Does the Degree Matter, or Can You Work Your Way Up?
This is the central tension with a hospitality major. The industry has a long tradition of promoting from within, and plenty of general managers started as front desk agents or servers. So is the degree worth the tuition?
Education matters most at the beginning of your career. A diploma from a recognized hospitality program gives you a meaningful advantage when applying for entry-level management positions that offer a real career track, as opposed to starting as line staff and hoping to get noticed. Specialized roles like revenue management or digital marketing increasingly require formal training that’s hard to pick up on the job.

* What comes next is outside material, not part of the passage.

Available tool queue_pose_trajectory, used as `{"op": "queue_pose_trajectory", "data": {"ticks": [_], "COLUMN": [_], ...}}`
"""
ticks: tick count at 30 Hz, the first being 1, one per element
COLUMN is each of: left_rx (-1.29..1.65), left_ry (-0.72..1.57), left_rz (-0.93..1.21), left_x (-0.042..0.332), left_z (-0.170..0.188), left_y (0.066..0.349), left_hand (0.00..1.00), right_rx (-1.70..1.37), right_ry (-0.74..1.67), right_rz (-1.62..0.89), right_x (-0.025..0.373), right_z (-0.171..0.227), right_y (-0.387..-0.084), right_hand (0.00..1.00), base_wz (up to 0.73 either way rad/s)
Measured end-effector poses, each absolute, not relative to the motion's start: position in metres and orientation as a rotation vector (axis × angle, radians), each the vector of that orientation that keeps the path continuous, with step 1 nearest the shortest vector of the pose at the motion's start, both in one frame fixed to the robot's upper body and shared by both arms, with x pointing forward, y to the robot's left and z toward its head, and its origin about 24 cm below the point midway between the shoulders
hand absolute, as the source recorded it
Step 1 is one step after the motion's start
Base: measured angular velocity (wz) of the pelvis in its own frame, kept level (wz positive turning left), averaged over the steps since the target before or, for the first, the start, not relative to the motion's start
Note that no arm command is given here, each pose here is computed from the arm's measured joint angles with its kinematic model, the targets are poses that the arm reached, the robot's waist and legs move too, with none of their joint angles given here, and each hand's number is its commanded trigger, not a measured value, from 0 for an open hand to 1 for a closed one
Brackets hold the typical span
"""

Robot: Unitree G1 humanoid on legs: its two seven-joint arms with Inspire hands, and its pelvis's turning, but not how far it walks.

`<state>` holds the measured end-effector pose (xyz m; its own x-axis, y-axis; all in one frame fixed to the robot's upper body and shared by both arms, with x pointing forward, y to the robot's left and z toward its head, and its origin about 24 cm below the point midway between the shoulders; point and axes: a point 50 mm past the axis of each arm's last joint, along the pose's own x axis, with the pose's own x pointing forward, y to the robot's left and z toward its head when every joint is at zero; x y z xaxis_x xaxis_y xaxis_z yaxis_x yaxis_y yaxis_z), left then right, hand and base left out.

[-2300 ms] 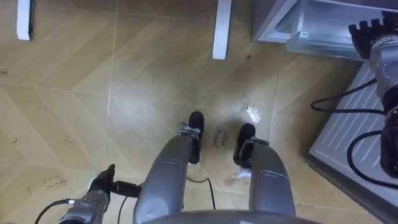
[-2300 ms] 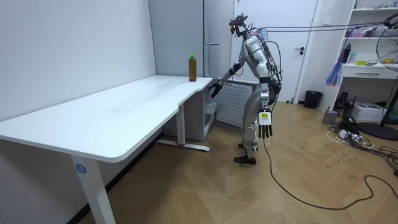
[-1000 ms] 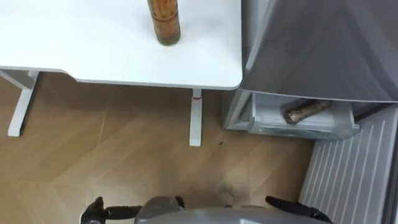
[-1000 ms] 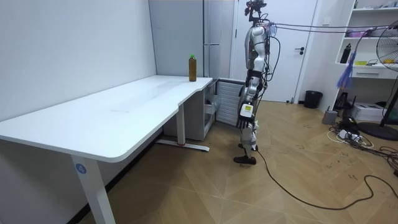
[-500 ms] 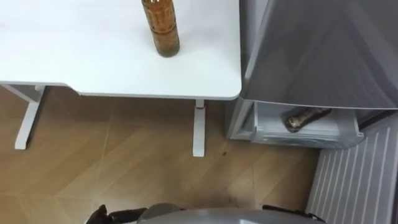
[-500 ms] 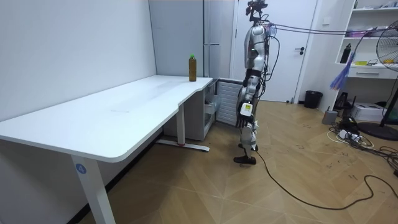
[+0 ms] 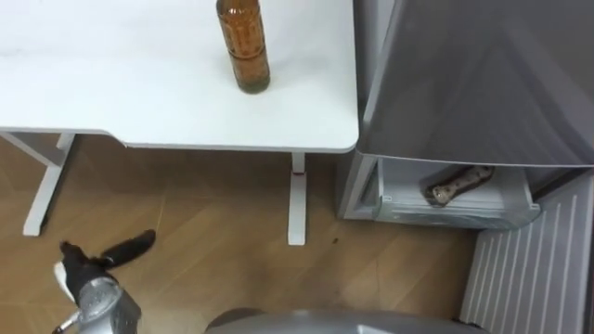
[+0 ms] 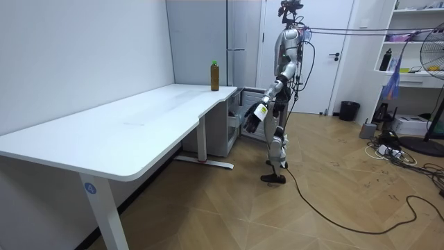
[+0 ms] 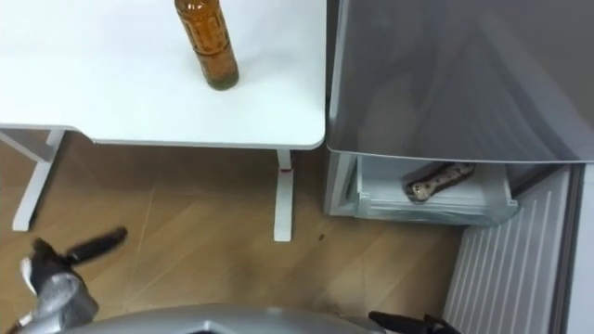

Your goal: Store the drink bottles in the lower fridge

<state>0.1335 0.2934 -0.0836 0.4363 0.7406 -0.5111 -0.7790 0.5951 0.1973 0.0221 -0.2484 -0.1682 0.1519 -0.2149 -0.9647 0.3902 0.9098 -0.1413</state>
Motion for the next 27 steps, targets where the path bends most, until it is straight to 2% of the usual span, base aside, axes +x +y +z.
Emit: {"op": "queue_pose_trajectory", "data": {"ticks": [4,9,19,27], "left_rx": [-0.077,-0.069,-0.039,-0.046], "left_ry": [0.380,0.251,-0.092,-0.170], "left_rz": [1.026,1.063,0.913,0.737], "left_x": [0.154,0.163,0.189,0.202], "left_z": [-0.048,-0.025,0.043,0.060], "left_y": [0.298,0.299,0.285,0.272], "left_hand": [0.00,0.00,0.00,0.00], "right_rx": [0.126,0.122,0.116,0.110], "right_ry": [1.348,1.338,1.318,1.312], "right_rz": [-0.432,-0.424,-0.378,-0.370], "right_x": [0.019,0.020,0.023,0.025], "right_z": [-0.167,-0.167,-0.168,-0.167], "right_y": [-0.251,-0.250,-0.249,-0.248], "right_hand": [0.00,0.00,0.00,0.00], "base_wz": [-0.07,-0.04,-0.01,-0.04]}}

As you climb, though, experience overtakes education. If you’re being considered for a senior leadership role like regional vice president at a major chain, your recent employment history will determine whether you get the job, not where you went to school. The degree gets you onto the ladder faster. It doesn’t carry you to the top on its own. This means internships and early career choices matter enormously. A hospitality degree paired with weak work experience won’t outperform someone who spent those four years building operational skills at a well-run property.
Industry Direction
The hospitality industry is splitting in two directions, and that split affects your career prospects. Higher-priced segments, especially luxury hotels, are thriving. Luxury travelers increasingly expect personalized experiences that blend wellness, culinary excellence, and exclusivity. This trend toward “premiumization” means more jobs in high-end operations, guest experience design, and brand management. Economy-segment properties, meanwhile, face tighter margins and slower growth.
AI adoption is also reshaping the industry, driving dynamic pricing, scalable personalization, and operational efficiencies. Graduates who understand both the technology and the guest experience will have an edge over those who focus on one or the other. The revenue management and data analysis skills taught in stronger programs are becoming baseline expectations rather than specializations.
Who This Major Fits Best
Hospitality management works well for people who genuinely enjoy service environments, want a business education with a clear industry application, and are comfortable with the lifestyle demands of the field. Hotels, restaurants, and event venues operate on nights, weekends, and holidays. The early years of your career will involve irregular hours and hands-on operational work, regardless of your degree.
If you’re choosing between hospitality management and a general business degree, consider how certain you are about the industry. A general business major keeps more doors open but won’t give you the industry-specific skills (revenue management, facilities management, hospitality law) that make hospitality graduates immediately useful to employers. If you’re fairly confident you want to work in hotels, events, food service, or tourism, the specialized degree gives you a faster start. If you’re less sure, a business administration major with hospitality electives or internships might be a safer bet.
The degree pays off most for students who pair their coursework with strong internships at reputable brands, target the luxury or corporate side of the industry early, and treat the program as a launchpad rather than a finish line.